Querying in Collections and Arrays

Hazelcast allows querying in collections and arrays. Querying in collections and arrays is compatible with all Hazelcast serialization methods, including the Portable serialization.

Let’s have a look at the following data structure expressed in pseudo-code:

class Motorbike {
    Wheel[] wheels;
}

class Wheel {
   String name;

}

In order to query a single element of a collection/array, you can execute the following query:

// it matches all motorbikes where the zero wheel's name is 'front-wheel'
Predicate p = Predicates.equal("wheels[0].name", "front-wheel");
Collection<Motorbike> result = map.values(p);

It is also possible to query a collection/array using the any semantic as shown below:

// it matches all motorbikes where any wheel's name is 'front-wheel'
Predicate p = Predicates.equal("wheels[any].name", "front-wheel");
Collection<Motorbike> result = map.values(p);

The exact same query may be executed using the SQL predicate as shown below:

Predicate p = Predicates.sql("wheels[any].name = 'front-wheel'");
Collection<Motorbike> result = map.values(p);

[] notation applies to both collections and arrays.

Hazelcast requires all elements of a collection to have the same type.

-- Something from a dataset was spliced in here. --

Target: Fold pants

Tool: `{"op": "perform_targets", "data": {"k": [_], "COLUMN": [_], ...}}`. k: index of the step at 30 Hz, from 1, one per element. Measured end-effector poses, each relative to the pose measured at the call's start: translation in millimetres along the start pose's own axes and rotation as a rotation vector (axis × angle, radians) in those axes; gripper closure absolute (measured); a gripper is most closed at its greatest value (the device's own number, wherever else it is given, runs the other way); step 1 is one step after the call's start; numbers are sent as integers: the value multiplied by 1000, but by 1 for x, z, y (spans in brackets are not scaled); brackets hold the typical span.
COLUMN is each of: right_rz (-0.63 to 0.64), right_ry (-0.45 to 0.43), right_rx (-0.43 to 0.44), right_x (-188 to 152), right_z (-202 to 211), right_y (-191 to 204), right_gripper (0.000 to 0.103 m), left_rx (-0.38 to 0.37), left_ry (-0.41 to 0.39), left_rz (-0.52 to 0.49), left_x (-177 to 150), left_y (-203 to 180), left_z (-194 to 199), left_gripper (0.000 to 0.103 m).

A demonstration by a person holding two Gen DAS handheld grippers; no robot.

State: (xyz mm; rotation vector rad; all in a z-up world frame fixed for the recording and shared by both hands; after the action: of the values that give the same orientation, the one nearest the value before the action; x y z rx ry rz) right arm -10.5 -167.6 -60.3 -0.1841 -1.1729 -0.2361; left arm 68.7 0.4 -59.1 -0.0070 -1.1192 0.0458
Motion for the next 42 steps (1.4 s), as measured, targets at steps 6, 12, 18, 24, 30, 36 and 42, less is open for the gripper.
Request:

Considering and expanding the above example:

  • If you have a wheels collection attribute, all its elements must be of the Wheel type, subclasses of Wheel are not allowed.

  • Let’s say you have added a seats collection attribute, which is a Seat object. Then all its elements must of this concrete Seat type.

So, you may have collections of different types in your map. However, each collection’s elements must be of the same concrete type within that collection attribute.

Consider custom attribute extractors if it is impossible or undesirable to reduce the variety of types to a single type. See the Custom Attributes section for information about them.

Indexing in Collections and Arrays

You can also create an index using a query in collections and arrays.

Please note that in order to leverage the index, the attribute name used in the query has to be the same as the one used in the index definition.

Let’s assume you have the following index definition:

  • XML

  • YAML

<hazelcast>
    ...
    <indexes>
        <index type="HASH">
            <attributes>
                <attribute>wheels[any].name</attribute>
            </attributes>
        </index>
    </indexes>
    ...
</hazelcast>
hazelcast:
  ...
  indexes:
    - type: HASH
      attributes:
        - wheels.[any].name

The following query uses the index:

Predicate p = Predicates.equal("wheels[any].name", "front-wheel");

The following query, however, does NOT leverage the index, since it does not use exactly the same attribute name that was used in the index:

Predicates.equal("wheels[0].name", "front-wheel")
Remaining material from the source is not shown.